Как я узнал позднее, Родион Житов после февральской революции вступил в партию эсеров, был осужден за терроризм против советской власти, а потом в торговле устроился.
Но Ивана все же, видимо, точила одна мысль. Как-то заговорил он о том, что хочет в город податься.
— А кому ты там нужен? — спросил отец.
— А вот куплю лошадь да извозчиком пойду. Не пропаду. Все легче, чем в вашей коммуне ломать.
— А почему она, коммуна-то, наша, а не твоя?
— Да какая она моя? Все здоровье взяла у меня, а как был в лаптях, так и остался в них.

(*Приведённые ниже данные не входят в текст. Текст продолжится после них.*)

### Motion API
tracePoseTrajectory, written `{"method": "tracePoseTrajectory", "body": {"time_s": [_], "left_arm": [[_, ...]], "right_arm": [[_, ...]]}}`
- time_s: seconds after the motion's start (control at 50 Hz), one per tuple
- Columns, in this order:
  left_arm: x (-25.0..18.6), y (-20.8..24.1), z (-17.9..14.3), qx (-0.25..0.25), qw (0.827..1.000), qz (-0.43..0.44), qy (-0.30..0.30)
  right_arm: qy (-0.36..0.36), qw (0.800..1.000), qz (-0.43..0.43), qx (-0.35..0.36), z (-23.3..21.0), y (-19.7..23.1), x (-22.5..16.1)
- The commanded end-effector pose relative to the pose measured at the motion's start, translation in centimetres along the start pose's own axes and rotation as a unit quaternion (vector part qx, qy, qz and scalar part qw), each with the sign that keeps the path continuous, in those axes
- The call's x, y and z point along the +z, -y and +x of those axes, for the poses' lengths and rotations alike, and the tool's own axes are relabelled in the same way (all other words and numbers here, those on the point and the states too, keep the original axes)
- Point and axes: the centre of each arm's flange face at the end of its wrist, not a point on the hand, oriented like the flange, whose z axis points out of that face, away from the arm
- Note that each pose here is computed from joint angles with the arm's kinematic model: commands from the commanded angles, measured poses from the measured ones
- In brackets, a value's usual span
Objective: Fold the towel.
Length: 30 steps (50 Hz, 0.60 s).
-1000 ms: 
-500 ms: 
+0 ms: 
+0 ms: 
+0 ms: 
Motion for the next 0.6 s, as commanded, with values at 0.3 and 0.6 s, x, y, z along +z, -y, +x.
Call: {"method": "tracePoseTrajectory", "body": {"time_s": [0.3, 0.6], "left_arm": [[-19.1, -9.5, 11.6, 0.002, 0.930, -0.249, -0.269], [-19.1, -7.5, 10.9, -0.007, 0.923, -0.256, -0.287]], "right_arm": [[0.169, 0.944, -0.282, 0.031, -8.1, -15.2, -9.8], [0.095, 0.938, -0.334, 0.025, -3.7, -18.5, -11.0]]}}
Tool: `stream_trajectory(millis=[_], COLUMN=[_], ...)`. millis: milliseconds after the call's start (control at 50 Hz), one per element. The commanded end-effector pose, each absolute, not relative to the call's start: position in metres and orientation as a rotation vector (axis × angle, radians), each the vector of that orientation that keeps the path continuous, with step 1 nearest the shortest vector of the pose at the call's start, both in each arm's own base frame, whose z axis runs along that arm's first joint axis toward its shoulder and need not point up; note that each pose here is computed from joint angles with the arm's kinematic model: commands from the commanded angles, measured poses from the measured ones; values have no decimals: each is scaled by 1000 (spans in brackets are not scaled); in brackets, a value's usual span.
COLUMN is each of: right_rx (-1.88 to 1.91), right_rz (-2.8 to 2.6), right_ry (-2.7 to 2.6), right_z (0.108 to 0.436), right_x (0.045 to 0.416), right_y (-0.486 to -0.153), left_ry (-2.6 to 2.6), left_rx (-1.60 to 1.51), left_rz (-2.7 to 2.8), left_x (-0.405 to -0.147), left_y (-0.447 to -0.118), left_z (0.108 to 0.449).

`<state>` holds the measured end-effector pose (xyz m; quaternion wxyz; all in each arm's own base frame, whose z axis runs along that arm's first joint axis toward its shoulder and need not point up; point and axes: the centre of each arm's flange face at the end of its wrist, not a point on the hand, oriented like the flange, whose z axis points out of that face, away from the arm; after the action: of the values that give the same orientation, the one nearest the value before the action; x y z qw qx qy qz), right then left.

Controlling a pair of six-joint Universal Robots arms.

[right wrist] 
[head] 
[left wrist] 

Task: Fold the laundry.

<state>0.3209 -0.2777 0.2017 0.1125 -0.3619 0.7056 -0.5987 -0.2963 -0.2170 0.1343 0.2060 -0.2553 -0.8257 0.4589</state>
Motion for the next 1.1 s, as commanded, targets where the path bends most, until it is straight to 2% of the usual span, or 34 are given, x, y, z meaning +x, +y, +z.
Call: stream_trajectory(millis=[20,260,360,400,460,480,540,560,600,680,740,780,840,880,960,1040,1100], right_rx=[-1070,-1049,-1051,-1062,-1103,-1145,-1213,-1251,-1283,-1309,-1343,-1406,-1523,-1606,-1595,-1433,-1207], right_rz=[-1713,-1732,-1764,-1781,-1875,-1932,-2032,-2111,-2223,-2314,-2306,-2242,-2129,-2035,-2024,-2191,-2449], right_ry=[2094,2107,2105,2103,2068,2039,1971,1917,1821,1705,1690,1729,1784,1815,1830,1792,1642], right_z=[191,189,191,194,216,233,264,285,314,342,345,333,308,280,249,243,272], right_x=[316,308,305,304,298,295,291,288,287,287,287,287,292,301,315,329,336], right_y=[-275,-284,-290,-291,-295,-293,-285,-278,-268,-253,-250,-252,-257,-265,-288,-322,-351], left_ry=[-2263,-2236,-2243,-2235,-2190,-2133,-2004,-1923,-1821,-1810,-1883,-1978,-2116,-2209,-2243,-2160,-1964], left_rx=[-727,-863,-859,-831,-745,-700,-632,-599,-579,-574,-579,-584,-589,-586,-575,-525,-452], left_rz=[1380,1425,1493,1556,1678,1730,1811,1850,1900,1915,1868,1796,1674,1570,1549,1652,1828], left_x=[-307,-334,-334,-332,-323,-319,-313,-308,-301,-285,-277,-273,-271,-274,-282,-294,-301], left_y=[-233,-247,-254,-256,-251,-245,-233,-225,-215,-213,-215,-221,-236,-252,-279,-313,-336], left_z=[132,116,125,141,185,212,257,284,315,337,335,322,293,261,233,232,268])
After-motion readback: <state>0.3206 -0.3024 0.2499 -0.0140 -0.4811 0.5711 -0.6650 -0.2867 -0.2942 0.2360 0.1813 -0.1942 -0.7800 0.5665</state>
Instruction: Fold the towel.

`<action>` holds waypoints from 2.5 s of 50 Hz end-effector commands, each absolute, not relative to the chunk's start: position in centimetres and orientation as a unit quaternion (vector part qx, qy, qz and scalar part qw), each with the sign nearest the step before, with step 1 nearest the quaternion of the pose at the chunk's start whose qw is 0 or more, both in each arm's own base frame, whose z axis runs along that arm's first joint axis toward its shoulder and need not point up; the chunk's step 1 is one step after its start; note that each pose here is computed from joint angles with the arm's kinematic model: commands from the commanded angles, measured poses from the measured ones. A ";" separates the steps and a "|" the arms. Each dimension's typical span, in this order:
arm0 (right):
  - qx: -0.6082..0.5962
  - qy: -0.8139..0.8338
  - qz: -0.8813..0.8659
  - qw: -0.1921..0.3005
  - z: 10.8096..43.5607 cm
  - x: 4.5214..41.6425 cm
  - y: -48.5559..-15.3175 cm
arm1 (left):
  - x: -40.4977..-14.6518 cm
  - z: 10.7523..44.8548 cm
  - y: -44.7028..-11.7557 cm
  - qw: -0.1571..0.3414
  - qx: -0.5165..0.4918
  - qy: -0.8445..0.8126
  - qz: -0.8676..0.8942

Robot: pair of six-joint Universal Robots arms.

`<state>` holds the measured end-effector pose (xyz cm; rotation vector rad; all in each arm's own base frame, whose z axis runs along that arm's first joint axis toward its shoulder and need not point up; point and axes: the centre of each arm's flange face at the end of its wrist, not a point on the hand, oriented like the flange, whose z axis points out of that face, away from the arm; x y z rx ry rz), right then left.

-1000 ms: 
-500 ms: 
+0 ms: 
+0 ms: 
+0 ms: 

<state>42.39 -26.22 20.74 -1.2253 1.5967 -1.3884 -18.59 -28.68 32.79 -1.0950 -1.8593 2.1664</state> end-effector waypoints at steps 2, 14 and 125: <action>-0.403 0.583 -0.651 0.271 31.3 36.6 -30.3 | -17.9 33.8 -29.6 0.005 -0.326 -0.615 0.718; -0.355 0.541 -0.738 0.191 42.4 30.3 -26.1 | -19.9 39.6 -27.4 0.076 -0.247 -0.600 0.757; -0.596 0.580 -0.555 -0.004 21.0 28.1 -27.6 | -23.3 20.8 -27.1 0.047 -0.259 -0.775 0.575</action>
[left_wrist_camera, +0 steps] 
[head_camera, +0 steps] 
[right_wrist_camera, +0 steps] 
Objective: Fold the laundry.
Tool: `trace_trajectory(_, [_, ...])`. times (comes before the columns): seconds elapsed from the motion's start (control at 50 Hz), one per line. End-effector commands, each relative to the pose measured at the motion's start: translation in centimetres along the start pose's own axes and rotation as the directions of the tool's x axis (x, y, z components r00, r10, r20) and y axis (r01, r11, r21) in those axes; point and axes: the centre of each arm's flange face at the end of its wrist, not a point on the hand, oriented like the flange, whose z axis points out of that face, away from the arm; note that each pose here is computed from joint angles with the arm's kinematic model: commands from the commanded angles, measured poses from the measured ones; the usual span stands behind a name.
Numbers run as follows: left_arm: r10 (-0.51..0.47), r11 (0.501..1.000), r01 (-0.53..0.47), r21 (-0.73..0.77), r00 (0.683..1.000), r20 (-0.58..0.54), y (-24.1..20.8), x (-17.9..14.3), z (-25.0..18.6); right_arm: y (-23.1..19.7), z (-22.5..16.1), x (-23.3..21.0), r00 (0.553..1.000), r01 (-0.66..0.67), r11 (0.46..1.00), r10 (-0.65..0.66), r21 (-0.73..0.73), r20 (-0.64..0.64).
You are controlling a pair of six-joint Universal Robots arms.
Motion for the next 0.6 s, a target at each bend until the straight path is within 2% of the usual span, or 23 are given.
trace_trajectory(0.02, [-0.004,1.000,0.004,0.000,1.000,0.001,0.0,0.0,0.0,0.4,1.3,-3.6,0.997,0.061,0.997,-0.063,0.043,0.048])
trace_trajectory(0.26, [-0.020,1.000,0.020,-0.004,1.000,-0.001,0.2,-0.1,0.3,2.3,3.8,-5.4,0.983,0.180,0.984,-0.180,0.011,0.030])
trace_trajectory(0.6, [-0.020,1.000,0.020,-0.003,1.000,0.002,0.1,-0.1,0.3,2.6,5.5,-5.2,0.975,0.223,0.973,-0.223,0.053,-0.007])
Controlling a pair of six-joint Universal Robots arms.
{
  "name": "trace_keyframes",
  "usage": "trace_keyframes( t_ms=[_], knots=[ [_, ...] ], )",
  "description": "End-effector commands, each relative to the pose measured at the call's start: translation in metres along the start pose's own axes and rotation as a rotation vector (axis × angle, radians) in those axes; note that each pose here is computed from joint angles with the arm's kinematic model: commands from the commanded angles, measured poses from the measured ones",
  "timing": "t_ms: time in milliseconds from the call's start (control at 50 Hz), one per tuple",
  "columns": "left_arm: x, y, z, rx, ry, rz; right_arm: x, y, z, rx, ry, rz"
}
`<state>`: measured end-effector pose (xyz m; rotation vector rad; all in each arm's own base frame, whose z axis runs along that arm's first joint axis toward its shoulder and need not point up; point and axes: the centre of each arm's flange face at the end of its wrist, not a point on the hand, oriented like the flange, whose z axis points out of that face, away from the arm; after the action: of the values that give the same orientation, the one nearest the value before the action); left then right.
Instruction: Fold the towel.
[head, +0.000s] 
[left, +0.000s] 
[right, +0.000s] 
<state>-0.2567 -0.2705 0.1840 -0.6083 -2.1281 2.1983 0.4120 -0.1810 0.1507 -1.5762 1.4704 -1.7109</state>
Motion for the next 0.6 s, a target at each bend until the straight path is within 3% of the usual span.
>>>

— Вишь ты, — передразнил его отец, — штиблетов захотел. Работать устал, барин. Я те покажу устаток!
Иван замолчал, а отец вдруг спросил строго:
— Вот слушаю я тебя, Иван, и понять не могу: зачем ты в губернию ездил?
Иван останавливается: он сразу-то понять не может, чего отец от него хочет.
— Ты о конференции расскажи. Зачем ездил-то? Давай главное, — говорит отец.
— А я ведь что? — встряхивается Иван. — Я ведь могу и о конференции. Я тебе откровенно скажу, как отцу родному. Больно хорошие парни да девки на конференцию-то тогда собрались. Огонь! Выступал, к примеру, один. Поверишь, слушал я его и думал, что сердце из груди выскочит. Ну вылитый наш Егор Житов, только ростиком поболе да похудее, а то такой же беленький да чистенький. Сижу я, слушаю. Все вдруг заплескали в ладоши.